# Replicating _Intermediary asset pricing: New evidence from many asset classes_
### James, Young Jin Song, Jaehwa Youm, Monica Panigrahy, and Jacob Simeral 

In [1]:
import pandas as pd
import wrds
import config
from datetime import datetime
import unittest
import matplotlib.pyplot as plt
import numpy as np
import Table_01
import Table_A1
import Table02Analysis
import Table02Prep
import warnings
warnings.filterwarnings("ignore", category=FutureWarning)

Attempting to load from: /Users/jamessong/Desktop/GitRepository/intermediary-asset-pricing/data/pulled/nyfed_primary_dealers_list.xls
Loading from cache.
Attempting to load from: /Users/jamessong/Desktop/GitRepository/intermediary-asset-pricing/data/pulled/nyfed_primary_dealers_list.xls
Loading from cache.
Attempting to load from: /Users/jamessong/Desktop/GitRepository/intermediary-asset-pricing/data/pulled/nyfed_primary_dealers_list.xls
Loading from cache.


* Utilize the 'pull_nyfed_primary_dealers_list' function, as defined in the 'load_nyfed.py' file, to download the 'nyfed_primary_dealers_list.xls' Excel file.
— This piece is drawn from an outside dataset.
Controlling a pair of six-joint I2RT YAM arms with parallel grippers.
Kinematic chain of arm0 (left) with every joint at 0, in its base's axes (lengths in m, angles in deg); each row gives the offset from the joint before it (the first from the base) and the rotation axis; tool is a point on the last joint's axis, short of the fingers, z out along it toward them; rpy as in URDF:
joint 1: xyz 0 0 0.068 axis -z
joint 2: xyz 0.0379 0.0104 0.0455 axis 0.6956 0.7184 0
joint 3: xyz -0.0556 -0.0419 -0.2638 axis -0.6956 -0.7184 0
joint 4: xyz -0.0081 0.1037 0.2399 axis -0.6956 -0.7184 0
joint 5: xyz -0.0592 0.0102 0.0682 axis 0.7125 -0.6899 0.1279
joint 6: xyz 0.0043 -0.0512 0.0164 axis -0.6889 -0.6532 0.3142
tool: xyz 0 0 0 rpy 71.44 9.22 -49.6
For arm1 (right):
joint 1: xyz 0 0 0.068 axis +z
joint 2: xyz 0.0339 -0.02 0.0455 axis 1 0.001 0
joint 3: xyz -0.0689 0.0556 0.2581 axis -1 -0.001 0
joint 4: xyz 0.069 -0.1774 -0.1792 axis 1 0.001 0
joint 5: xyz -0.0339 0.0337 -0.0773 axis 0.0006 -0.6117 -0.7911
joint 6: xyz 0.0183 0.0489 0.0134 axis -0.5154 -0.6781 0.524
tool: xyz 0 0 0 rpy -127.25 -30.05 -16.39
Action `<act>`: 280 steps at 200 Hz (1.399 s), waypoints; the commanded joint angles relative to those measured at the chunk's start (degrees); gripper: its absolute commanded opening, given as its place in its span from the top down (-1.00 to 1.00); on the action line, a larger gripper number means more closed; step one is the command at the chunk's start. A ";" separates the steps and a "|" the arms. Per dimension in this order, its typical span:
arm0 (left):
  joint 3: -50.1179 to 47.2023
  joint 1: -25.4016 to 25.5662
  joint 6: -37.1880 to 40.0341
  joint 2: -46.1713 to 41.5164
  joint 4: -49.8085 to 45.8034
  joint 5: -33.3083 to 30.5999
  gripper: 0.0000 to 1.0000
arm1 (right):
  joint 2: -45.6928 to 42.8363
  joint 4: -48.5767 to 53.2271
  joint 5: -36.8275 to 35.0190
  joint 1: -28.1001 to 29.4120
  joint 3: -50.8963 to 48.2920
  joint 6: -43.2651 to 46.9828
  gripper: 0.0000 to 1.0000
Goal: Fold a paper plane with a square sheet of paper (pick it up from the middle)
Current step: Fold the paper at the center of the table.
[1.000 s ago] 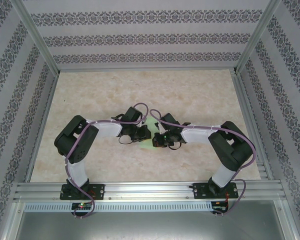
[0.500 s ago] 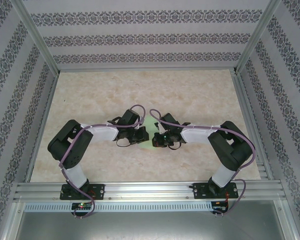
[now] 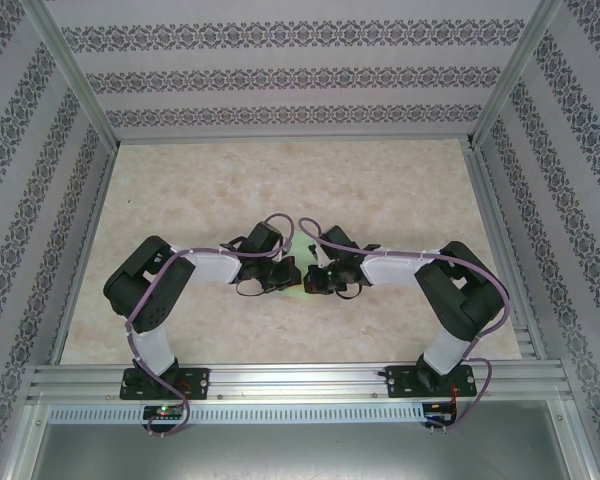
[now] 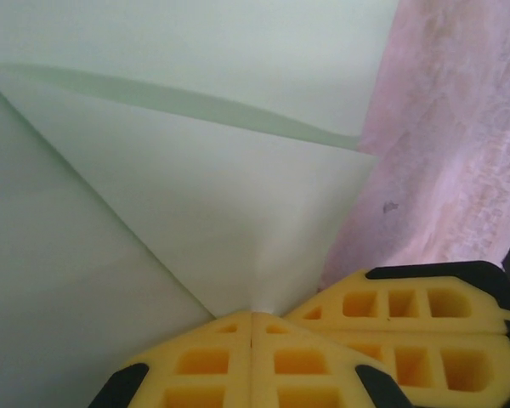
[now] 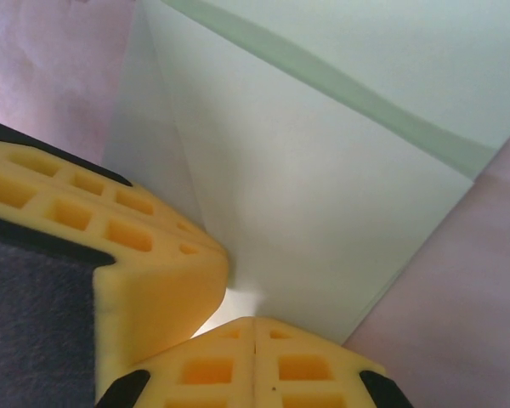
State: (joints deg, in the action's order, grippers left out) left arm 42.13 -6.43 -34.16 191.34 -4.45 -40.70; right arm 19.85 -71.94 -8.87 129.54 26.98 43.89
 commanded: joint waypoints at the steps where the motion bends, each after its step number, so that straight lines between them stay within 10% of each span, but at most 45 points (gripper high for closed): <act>1: 1.36 0.80 -1.05 1.70 1.45 0.13 0.93 | 3.14 3.71 -2.72 0.17 -1.22 -0.10 0.97; 66: 3.74 -0.05 0.45 0.87 -7.67 -8.98 0.91 | 5.94 11.80 -6.46 1.71 -1.52 5.25 0.96; 280: 10.35 -11.35 4.29 5.72 -8.08 -10.50 0.69 | 7.80 12.51 -7.79 3.02 -3.57 5.05 0.97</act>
State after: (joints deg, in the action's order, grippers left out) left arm 50.74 -14.28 -31.31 195.45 -13.83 -40.92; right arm 22.56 -74.56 -13.20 130.80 28.90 47.43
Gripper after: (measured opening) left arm 0.153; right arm 0.048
This function saves the downloaded file into the 'data/pulled' directory. 

### Table 01

#### 1.1 Pull the NY Fed primary dealers list from the NY Fed website

* This process is managed by the task_pull_nyfed() function in the 'dodo.py' file. It handles downloading the 'nyfed_primary_dealers_list.xls' Excel file and saving it in the 'data/pulled' directory.

#### 1.2 Load the NY Fed primary dealers list from the cached file in the 'data/pulled' directory

* Use the 'load_nyfed_primary_dealers_list' function to access the NY Fed primary dealers list from the cached data in the 'data/pulled' directory. Focus on the '2000s' and 'Dealer Alpha' worksheets to extract the list of primary dealers as of February 2014, aiming to replicate Table 1.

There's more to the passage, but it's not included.